Highlighting some of the most exciting new voices in cinema, New York Japan CineFest presents a program of short films by emerging Japanese and Japanese-American filmmakers. Followed by a discussion with Megumi Nishikura (director, Minidoka, Joseph Lachman (YC ‘15; actor, Minidoka), and Masayoshi Nakamura (animation director, Albatross Soup).
Megumi Nishikura is passionate about addressing our global and social issues through documentary storytelling. She spent five years working for the United Nations, producing and directing documentaries on environmental issues such as climate change and biodiversity. Megumi has captured stories of 9/11 survivors and those impacted by the 2011 tsunami in northeastern Japan. Her award-winning independent film, “Hafu—the mixed-race experience in Japan,” screened theatrically throughout Japan and aired in the United States on PBS. In 2015, she produced “Fall Seven Times Get Up Eight: The Japanese War Brides” which won numerous short documentary awards and aired globally on BBC World News. Megumi currently works as a producer at Blue Chalk Media.
Joseph Shoji Lachman is a 4th/5th generation Japanese American who works full time at Asian Counseling and Referral Service in Seattle, Washington helping empower AAPI communities to participate in the democratic process. He currently serves as the Civic Engagement Program Manager, helping to ensure that AAPI community members of all backgrounds and language abilities in Washington state can meaningfully engage with local democracy throughout the year through voter registration drives, voting parties, candidate forums, rallies, meetings with legislators, town halls and other activities.

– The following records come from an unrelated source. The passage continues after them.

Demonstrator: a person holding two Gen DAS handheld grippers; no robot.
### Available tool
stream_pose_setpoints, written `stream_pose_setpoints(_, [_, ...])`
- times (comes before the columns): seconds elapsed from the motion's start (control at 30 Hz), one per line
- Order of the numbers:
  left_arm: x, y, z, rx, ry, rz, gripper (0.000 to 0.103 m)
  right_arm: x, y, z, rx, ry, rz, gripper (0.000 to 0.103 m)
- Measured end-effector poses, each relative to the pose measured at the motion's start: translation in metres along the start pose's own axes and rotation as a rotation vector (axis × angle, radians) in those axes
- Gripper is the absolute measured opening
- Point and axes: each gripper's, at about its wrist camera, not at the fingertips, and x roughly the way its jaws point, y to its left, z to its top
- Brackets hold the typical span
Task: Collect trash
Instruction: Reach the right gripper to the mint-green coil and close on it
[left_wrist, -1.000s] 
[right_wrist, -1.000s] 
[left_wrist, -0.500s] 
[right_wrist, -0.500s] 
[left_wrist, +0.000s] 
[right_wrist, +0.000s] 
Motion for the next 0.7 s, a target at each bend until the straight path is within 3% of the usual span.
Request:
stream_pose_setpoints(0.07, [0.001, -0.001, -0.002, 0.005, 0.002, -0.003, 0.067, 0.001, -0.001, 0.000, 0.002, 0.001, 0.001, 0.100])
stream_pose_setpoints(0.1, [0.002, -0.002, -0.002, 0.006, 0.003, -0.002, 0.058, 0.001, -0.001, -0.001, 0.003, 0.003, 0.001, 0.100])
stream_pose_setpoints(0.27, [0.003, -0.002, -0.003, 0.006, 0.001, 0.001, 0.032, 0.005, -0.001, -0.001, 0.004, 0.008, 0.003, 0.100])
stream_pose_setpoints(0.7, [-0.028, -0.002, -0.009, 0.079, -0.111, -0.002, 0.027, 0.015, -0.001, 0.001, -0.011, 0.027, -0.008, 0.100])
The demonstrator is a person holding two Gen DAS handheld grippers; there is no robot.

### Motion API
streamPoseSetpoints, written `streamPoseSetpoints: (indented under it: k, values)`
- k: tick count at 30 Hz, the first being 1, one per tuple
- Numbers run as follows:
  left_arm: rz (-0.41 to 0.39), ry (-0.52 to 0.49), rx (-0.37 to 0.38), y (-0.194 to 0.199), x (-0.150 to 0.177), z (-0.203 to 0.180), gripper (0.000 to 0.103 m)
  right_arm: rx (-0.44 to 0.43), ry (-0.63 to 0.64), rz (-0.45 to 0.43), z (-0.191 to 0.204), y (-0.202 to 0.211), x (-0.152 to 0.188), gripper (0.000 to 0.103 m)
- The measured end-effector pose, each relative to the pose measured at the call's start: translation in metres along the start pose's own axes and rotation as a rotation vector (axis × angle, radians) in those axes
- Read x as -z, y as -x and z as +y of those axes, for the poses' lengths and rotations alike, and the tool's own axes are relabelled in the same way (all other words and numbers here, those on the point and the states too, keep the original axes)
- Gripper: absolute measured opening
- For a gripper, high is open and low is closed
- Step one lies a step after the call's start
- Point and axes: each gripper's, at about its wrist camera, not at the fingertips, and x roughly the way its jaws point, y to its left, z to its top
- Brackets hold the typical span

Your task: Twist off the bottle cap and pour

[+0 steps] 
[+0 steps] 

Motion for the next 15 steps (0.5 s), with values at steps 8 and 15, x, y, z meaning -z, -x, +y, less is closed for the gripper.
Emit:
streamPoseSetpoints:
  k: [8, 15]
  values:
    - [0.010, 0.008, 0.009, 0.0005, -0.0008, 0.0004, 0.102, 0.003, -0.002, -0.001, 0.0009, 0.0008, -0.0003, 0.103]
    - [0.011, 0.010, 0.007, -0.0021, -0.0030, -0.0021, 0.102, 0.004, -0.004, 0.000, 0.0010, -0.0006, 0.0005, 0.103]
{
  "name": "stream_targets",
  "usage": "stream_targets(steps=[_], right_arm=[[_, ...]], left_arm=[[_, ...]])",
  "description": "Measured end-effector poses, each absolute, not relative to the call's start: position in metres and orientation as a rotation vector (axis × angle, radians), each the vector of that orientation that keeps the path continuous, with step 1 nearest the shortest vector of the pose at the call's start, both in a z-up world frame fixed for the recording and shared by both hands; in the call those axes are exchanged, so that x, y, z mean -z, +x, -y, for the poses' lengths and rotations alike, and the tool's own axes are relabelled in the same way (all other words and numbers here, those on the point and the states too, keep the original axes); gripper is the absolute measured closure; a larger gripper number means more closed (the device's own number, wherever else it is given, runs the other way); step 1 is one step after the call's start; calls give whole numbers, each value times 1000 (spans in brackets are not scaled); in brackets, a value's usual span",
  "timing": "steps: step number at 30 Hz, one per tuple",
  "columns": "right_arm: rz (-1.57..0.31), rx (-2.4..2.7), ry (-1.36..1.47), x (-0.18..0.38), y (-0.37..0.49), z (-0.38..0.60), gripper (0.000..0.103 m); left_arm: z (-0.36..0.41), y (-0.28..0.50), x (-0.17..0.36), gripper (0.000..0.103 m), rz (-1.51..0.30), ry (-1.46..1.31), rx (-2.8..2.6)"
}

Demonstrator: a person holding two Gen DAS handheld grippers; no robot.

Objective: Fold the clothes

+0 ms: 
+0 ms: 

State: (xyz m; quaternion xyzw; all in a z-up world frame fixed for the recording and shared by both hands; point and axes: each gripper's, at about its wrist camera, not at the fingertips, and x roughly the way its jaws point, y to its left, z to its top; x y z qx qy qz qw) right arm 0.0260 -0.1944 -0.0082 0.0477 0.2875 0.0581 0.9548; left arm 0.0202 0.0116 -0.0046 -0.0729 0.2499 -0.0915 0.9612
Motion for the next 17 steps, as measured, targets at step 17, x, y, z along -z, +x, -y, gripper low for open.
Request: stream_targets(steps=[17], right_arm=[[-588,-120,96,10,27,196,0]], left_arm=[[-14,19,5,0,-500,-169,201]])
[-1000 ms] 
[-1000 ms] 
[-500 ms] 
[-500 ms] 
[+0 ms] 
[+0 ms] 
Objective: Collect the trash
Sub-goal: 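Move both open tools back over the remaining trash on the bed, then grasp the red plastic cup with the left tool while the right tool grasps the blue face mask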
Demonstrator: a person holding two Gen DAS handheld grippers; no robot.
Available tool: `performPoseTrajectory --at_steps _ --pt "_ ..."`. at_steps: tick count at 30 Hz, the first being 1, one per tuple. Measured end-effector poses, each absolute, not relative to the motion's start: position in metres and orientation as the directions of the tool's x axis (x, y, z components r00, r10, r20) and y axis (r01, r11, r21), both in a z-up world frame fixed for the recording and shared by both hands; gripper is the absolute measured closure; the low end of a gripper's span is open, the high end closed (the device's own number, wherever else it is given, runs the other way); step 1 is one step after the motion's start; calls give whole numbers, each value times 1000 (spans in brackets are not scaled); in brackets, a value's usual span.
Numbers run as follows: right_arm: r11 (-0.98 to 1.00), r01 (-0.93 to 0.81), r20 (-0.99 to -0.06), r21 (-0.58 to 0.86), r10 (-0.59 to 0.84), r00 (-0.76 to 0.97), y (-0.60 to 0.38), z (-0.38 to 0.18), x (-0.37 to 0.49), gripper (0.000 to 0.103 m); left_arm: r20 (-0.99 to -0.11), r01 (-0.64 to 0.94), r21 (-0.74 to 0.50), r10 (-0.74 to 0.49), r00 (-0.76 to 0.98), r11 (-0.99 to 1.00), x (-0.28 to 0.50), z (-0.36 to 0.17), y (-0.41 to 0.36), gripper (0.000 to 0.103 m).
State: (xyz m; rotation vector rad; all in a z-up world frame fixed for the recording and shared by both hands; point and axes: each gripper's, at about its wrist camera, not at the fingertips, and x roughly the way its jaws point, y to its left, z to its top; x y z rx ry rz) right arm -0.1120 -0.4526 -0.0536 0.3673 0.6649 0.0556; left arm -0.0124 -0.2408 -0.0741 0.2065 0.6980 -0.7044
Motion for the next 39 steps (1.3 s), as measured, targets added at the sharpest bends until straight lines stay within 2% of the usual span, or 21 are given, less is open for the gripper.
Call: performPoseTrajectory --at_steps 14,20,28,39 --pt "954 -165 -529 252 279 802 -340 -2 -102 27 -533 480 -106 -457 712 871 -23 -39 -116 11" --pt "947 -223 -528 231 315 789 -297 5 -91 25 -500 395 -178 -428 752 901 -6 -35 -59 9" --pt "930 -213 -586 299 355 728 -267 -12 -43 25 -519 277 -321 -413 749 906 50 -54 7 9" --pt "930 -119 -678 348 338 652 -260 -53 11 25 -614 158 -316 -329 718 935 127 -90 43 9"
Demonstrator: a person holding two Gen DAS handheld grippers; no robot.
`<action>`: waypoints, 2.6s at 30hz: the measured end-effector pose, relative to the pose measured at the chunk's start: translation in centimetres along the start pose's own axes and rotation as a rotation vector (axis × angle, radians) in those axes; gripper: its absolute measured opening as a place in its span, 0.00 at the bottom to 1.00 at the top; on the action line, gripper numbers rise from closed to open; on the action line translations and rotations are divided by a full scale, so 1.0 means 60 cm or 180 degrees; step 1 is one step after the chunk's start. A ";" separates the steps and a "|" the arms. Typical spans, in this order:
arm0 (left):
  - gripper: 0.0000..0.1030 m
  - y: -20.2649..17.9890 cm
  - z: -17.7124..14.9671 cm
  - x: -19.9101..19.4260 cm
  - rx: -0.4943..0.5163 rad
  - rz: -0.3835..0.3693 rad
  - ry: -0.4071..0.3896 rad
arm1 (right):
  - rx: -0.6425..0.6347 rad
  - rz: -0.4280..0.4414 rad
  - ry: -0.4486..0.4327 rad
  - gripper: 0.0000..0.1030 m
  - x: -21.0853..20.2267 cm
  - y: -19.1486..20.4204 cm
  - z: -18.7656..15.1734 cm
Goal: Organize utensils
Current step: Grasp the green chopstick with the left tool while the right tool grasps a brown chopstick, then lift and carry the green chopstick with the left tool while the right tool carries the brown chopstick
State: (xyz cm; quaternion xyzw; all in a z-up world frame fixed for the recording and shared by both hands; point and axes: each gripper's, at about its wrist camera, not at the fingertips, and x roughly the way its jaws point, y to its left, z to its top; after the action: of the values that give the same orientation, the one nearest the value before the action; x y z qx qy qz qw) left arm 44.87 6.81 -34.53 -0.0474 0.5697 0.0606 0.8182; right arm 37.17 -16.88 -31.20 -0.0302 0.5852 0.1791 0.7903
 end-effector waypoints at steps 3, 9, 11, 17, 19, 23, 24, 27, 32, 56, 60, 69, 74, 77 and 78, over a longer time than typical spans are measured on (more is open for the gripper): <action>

Masayoshi Nakamura AKA Good General is an animation director and illustrator. Emerged from Nishinomiya, Hyogo Japan, he moved to New York City to study graphic design where he absorbed the city’s rich culture: fine arts, graphic design, photography, street art, and music. Those influences lead him to focus on motion graphics where you can combine all the elements into one art form. Upon receiving a BFA at the School of Visual Arts, he started his career as a motion graphic designer and has been living and working in New York ever since. Through his career, he has started focusing more on drawings and hand-drawn animations in which you can bend and morph in and out of shape, space and time.